What is being asked: Take the data from its first line. Print each line exactly until the line containing "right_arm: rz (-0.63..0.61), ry" has been printed too.

### Exercise input

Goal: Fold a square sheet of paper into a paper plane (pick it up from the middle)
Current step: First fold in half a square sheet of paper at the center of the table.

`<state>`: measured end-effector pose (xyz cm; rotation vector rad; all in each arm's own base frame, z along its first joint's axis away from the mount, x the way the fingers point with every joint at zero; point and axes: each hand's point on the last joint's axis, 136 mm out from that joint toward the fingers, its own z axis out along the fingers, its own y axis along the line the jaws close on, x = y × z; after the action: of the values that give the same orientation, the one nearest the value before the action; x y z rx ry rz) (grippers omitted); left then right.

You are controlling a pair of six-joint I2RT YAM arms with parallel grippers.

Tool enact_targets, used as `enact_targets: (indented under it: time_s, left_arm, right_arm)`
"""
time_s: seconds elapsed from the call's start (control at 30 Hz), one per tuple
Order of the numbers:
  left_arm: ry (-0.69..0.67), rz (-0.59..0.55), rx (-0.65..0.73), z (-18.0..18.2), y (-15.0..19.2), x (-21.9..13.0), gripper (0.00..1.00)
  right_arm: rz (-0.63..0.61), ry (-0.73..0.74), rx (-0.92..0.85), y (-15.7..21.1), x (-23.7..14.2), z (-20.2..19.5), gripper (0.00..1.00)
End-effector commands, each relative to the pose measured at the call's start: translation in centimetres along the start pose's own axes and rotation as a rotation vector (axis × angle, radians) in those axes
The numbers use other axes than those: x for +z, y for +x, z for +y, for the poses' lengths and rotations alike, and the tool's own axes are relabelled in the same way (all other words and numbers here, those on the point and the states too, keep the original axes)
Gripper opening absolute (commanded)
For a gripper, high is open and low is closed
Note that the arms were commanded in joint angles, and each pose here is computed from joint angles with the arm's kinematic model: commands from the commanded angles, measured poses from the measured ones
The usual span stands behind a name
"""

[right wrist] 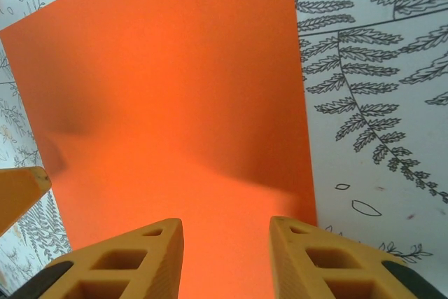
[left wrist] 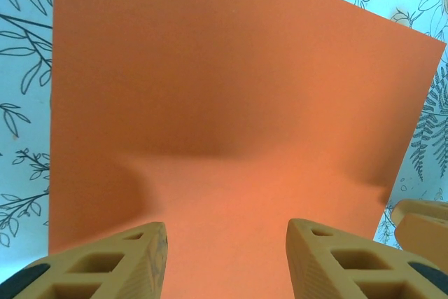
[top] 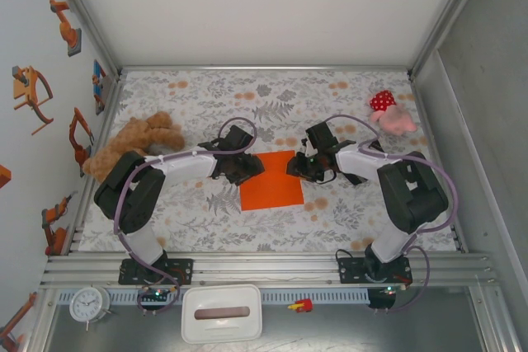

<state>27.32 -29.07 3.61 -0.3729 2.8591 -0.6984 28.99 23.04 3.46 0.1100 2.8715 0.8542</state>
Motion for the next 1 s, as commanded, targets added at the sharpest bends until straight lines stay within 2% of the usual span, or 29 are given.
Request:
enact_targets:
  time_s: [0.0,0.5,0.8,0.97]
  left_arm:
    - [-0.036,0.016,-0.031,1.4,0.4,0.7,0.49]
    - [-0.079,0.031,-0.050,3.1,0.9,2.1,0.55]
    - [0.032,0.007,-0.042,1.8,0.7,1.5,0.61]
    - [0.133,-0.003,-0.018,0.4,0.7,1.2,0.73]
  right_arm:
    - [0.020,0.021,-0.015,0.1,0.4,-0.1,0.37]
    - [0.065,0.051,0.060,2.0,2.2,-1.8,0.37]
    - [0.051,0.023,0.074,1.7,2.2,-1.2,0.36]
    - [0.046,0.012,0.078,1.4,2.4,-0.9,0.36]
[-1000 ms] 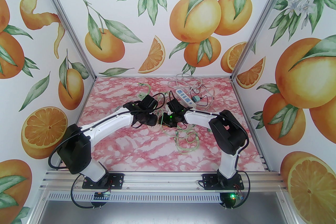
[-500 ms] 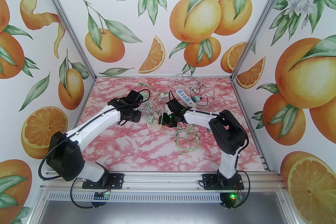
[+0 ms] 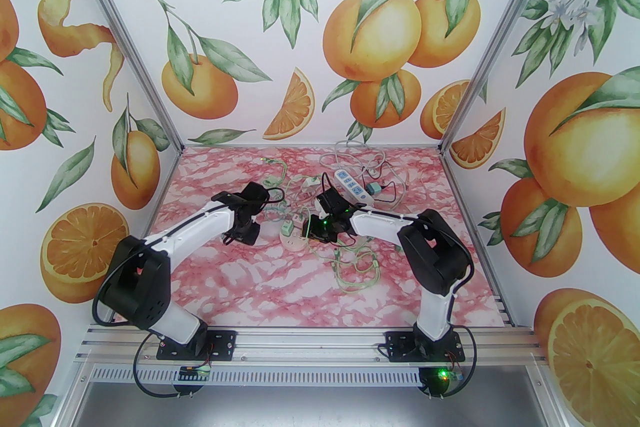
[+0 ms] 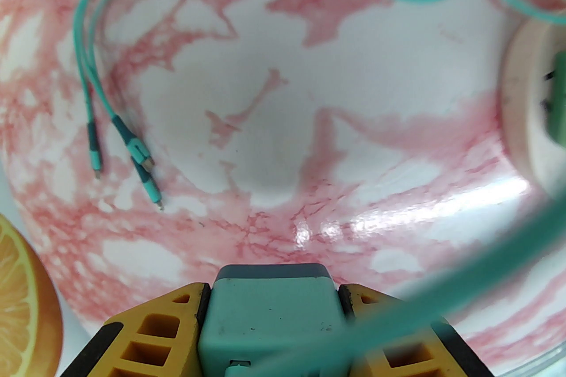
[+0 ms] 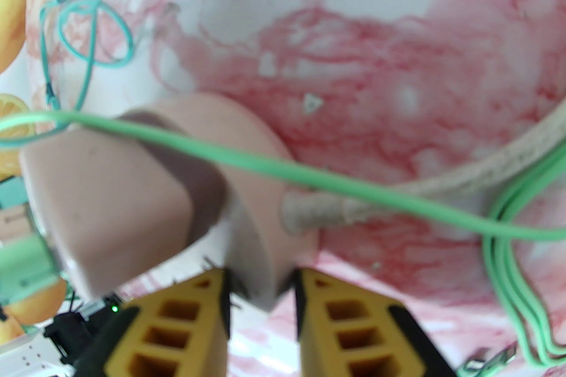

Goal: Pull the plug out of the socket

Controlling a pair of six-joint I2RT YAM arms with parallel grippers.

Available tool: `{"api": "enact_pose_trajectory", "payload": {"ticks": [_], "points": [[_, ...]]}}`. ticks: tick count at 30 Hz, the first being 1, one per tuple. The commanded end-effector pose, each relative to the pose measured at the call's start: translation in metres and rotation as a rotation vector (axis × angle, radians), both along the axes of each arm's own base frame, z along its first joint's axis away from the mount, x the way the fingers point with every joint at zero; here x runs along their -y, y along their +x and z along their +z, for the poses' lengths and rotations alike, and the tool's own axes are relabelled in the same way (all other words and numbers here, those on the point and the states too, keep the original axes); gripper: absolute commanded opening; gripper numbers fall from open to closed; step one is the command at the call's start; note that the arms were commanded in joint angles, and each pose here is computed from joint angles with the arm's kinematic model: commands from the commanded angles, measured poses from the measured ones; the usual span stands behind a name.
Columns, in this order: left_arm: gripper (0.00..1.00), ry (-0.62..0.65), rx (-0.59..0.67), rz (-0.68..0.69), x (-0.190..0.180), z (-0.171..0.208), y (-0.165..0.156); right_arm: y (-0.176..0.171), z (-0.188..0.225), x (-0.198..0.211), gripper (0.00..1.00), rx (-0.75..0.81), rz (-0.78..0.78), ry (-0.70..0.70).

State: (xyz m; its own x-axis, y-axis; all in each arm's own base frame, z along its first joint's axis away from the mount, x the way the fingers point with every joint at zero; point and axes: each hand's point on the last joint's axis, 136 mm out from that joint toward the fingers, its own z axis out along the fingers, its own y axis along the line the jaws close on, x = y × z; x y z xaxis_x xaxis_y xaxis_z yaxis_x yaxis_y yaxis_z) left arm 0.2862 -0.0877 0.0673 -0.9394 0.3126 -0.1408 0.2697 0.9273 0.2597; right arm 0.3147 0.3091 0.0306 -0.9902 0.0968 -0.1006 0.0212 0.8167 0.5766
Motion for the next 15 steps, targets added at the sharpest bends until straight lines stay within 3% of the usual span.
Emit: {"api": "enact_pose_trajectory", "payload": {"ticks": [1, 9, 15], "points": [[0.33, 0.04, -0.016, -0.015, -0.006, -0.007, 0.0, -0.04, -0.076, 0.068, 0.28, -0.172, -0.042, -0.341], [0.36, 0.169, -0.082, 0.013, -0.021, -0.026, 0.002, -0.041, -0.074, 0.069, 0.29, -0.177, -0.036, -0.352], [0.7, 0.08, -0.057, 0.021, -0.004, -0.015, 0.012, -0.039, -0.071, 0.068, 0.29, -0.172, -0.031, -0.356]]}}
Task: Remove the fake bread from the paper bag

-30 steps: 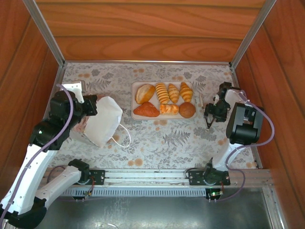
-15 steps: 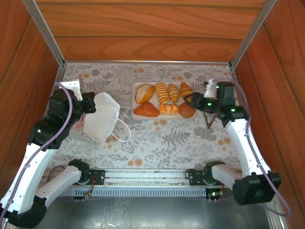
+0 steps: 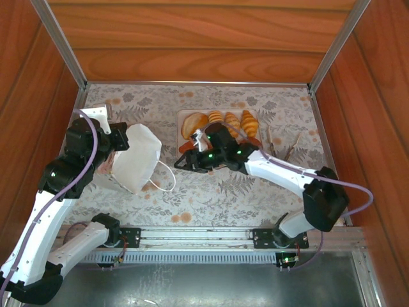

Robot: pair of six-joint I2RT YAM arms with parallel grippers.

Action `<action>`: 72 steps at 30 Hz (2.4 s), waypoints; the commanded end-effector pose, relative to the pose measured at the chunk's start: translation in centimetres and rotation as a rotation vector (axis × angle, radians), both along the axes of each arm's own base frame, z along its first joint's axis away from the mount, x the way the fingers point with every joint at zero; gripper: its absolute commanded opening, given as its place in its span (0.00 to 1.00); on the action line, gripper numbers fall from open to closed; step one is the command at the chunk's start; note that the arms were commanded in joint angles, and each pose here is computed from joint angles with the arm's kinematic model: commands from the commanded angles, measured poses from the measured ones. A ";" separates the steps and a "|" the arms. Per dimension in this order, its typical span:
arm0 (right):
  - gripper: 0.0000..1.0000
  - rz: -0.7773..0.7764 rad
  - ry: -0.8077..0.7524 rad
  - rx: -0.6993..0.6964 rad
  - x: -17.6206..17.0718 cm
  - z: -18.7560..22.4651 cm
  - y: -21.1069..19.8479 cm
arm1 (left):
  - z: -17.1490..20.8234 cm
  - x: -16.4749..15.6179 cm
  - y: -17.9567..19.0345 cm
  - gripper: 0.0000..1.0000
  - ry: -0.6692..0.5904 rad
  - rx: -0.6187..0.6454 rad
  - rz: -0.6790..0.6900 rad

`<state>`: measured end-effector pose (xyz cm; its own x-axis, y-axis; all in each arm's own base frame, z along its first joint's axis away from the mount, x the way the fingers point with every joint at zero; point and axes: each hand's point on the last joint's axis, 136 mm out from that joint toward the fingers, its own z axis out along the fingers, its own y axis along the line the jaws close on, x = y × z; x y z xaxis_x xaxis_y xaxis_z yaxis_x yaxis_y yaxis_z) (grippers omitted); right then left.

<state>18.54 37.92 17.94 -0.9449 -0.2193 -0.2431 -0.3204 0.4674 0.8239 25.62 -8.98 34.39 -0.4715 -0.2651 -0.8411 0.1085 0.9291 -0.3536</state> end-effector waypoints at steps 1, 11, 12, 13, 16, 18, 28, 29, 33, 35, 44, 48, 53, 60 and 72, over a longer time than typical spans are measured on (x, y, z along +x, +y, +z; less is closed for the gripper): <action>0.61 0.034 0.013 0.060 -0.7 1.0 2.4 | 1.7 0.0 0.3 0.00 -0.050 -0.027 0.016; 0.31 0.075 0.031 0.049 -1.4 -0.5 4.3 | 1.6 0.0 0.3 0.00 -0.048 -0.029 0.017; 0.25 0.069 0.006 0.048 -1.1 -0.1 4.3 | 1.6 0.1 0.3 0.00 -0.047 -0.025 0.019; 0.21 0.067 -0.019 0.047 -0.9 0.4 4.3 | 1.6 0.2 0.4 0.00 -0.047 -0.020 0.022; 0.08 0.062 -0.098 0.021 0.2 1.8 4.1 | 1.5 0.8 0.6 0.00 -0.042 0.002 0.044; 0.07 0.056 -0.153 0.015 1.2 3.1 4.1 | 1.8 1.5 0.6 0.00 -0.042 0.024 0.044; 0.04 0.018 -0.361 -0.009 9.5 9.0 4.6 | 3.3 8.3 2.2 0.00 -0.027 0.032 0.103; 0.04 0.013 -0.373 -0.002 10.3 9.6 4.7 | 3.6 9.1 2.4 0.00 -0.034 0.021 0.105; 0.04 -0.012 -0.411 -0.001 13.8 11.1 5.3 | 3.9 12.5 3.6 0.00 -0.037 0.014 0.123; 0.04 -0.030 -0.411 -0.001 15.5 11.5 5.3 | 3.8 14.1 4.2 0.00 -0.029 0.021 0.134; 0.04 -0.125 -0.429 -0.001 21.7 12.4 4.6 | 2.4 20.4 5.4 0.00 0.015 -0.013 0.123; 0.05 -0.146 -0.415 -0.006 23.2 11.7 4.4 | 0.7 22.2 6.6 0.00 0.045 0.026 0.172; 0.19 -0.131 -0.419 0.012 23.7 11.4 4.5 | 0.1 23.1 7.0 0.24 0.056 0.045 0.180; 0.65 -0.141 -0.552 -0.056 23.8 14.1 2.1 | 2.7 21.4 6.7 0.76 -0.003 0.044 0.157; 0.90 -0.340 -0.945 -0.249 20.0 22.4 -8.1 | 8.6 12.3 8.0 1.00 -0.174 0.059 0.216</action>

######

Response for this exercise:
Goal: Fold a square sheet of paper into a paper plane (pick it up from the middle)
Current step: First fold in half a square sheet of paper at the center of the table.

`<state>`: measured end-effector pose (xyz cm; rotation vector rad; all in each arm's own base frame, z along its first joint's axis away from the mount, x the way the fingers point with every joint at zero; point and axes: each hand's point on the last joint's axis, 136 mm out from that joint toward the fingers, its own z axis out along the fingers, its own y axis along the line the jaws close on, x = y × z; after the action: of the values that give the same orientation, the one nearest the value before the action; x y z rx ry rz) (grippers omitted); left then right.

You are controlling a pair of six-joint I2RT YAM arms with parallel grippers.

Tool enact_targets, used as `enact_targets: (indented under it: time_s, left_arm, right_arm)`
"""
time_s: seconds elapsed from the call's start (control at 30 Hz), one per tuple
Order of the numbers:
  left_arm: ry (-0.69..0.67), rz (-0.59..0.55), rx (-0.65..0.73), z (-18.0..18.2), y (-15.0..19.2), x (-21.9..13.0), gripper (0.00..1.00)
  right_arm: rz (-0.63..0.61), ry (-0.73..0.74), rx (-0.92..0.85), y (-15.7..21.1), x (-23.7..14.2), z (-20.2..19.5), gripper (0.00..1.00)

The exercise requires nothing more.